After filling the concrete up to the neutral shaft 4, concrete consisting of cement, sand, and gravel having a normal composition is continuously filled in the formwork 9, and the compression side cross-section 5 of the beam 3 and the slab 2 are filled. Form.

Then, after a certain period of curing, the form 9 is removed.

In the above examples, the emulsion-mixed concrete forming the tensile side cross-section 6 was formed by the composite polymer emulsion and the main agent. However, the composite polymer emulsion was mixed with ordinary concrete composed of cement, sand, and gravel. Can also be formed.

Further, in the emulsion-mixed concrete, it is possible to further mix a reinforcing base material composed of a mesh body such as glass fiber, carbon fiber, wholly aromatic polyamide fiber or short fiber to increase the tensile strength.

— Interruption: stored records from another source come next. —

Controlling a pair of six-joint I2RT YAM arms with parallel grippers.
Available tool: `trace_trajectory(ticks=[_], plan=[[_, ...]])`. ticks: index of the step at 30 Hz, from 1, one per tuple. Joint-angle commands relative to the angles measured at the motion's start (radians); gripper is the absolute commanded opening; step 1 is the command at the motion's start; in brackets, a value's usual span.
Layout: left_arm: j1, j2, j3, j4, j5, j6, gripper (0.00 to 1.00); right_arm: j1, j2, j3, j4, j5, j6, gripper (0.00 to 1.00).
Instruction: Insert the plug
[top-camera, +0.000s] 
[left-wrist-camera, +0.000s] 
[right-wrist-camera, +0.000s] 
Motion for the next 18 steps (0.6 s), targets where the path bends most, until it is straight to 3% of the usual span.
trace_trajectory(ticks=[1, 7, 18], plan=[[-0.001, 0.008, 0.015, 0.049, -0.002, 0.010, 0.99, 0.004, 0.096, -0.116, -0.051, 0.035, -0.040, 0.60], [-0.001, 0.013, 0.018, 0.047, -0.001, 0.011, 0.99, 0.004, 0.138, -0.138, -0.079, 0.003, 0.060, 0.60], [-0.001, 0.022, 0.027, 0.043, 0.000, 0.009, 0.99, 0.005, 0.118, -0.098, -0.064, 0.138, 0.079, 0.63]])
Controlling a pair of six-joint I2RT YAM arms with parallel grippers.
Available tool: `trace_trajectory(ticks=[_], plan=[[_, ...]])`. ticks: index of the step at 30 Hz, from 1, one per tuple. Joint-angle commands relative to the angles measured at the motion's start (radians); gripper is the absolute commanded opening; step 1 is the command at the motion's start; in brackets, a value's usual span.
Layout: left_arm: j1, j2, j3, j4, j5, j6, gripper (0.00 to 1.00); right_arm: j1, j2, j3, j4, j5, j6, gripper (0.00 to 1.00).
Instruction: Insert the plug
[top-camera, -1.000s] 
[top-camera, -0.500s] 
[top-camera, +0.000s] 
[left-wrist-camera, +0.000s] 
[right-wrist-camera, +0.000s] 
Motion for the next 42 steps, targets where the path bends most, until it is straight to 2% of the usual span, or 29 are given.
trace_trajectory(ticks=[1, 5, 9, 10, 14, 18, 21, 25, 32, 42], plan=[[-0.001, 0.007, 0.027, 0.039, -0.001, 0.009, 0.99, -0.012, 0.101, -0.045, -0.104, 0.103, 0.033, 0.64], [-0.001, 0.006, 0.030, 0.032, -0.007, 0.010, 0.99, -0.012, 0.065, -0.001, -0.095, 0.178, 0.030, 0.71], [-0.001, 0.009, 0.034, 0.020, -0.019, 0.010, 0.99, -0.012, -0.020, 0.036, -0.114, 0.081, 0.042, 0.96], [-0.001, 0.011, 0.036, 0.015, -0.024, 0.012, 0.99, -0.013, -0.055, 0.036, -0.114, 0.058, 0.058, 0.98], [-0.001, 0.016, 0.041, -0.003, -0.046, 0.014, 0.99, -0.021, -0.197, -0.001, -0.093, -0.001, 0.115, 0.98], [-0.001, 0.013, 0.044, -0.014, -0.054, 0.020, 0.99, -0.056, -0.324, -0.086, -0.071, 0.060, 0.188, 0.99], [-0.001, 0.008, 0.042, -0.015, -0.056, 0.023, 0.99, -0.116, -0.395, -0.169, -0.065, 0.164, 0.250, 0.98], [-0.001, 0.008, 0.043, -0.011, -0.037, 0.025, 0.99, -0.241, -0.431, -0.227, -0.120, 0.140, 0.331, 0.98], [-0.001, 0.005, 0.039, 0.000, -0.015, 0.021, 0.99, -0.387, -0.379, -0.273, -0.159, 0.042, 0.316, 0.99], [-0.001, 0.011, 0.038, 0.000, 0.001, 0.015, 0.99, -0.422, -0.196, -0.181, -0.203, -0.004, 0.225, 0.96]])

[Brief description of drawings]

FIG. 1 is a perspective view of a concrete structure according to the present invention, and FIG. 2 is a perspective view of a conventional concrete structure. In the figure, 1: Floor slab 2: Slab 3: Beam section 4: Neutral axis 5: Compression side section section 6: Tensile side section section 7: Upper reinforcing bar 8: Lower reinforcing bar 9: Form W: Load

Claims (1)

[Claims] 1. A concrete structure having cross sections forming a compression side cross section and a tension side cross section at the upper and lower portions with the neutral axis as a boundary line, and the tensile side cross section is carboxy-modified styrene, methacryl A composite polymer emulsion containing cyclohexyl acid as a main component is formed from an emulsion-mixed concrete produced by mixing silicon oxide, calcium oxide, a main agent containing iron oxide as a main component or cement, sand, or concrete containing gravel as a main component, Furthermore, at least the reinforcing bar embedded in the tensile side cross-section is formed by a rod-shaped body made of wholly aromatic polyamide fiber.